INSTRUCTIONS TO FOLLOW:
Each line of the material must reappear unchanged in the answer.

DATASET EXCERPT:
* * *

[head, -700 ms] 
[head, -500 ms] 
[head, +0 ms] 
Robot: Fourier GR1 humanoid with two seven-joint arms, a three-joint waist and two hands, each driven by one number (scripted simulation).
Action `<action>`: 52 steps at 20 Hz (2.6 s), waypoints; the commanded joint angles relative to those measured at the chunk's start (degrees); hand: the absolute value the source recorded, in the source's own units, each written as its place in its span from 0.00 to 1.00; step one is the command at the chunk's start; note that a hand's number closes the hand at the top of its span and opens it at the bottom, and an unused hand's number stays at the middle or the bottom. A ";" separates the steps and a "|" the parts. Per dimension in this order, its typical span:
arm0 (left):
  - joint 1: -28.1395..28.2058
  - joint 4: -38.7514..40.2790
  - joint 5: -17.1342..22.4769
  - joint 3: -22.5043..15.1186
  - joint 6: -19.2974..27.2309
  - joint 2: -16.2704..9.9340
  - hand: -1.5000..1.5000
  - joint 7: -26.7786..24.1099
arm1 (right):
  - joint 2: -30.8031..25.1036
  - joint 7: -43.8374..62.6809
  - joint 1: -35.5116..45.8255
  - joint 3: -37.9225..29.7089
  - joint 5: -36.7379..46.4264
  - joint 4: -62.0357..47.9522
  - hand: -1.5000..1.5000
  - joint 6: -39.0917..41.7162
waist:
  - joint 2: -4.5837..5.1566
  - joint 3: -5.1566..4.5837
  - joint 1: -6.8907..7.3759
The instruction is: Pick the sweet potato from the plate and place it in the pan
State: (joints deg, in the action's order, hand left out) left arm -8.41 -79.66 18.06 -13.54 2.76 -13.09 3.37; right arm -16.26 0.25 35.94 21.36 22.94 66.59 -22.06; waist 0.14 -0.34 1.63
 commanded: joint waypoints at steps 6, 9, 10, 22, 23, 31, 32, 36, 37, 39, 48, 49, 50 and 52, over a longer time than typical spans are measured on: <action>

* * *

RESULT FOR THIS TASK:
[head, -700 ms] 
[head, -500 ms] 
[head, +0 ms] 
Robot: Fourier GR1 humanoid with two seven-joint arms, a three-joint waist and two hands, each driven by one number (scripted simulation).
Action `<action>`: 52 steps at 20 Hz (2.6 s), waypoints; the commanded joint angles relative to those measured at the chunk's start (degrees); hand: the absolute value the source recorded, in the source's own units, each written as its place in its span from 0.00 to 1.00; step one is the command at the chunk's start; note that a hand's number closes the hand at the top of its span and opens it at the bottom, and an unused hand's number stays at the middle or the bottom. A ";" separates the steps and a "|" the parts. Per dimension in this order, its typical span:
arm0 (left):
  - joint 1: -28.1395..28.2058
  - joint 4: -38.7514..40.2790
  - joint 5: -17.1342..22.4769
  - joint 3: -22.5043..15.1186
  - joint 6: -19.2974..27.2309
  - joint 2: -16.2704..9.9340
  - hand: -1.5000..1.5000
  - joint 7: -26.7786..24.1099
arm1 (right):
  - joint 2: -30.8031..25.1036
  - joint 7: -43.8374..62.6809
  - joint 1: -35.5116..45.8255
  - joint 3: -37.9225..29.7089
  - joint 5: -36.7379..46.4264
  - joint 4: -62.0357..47.9522
  - hand: -1.5000..1.5000
  - joint 6: -39.0917..41.7162
waist:
  - joint 2: -4.5837..5.1566
  - joint 3: -5.1566..4.5837
  - joint 1: -6.8907..7.3759
The instruction is: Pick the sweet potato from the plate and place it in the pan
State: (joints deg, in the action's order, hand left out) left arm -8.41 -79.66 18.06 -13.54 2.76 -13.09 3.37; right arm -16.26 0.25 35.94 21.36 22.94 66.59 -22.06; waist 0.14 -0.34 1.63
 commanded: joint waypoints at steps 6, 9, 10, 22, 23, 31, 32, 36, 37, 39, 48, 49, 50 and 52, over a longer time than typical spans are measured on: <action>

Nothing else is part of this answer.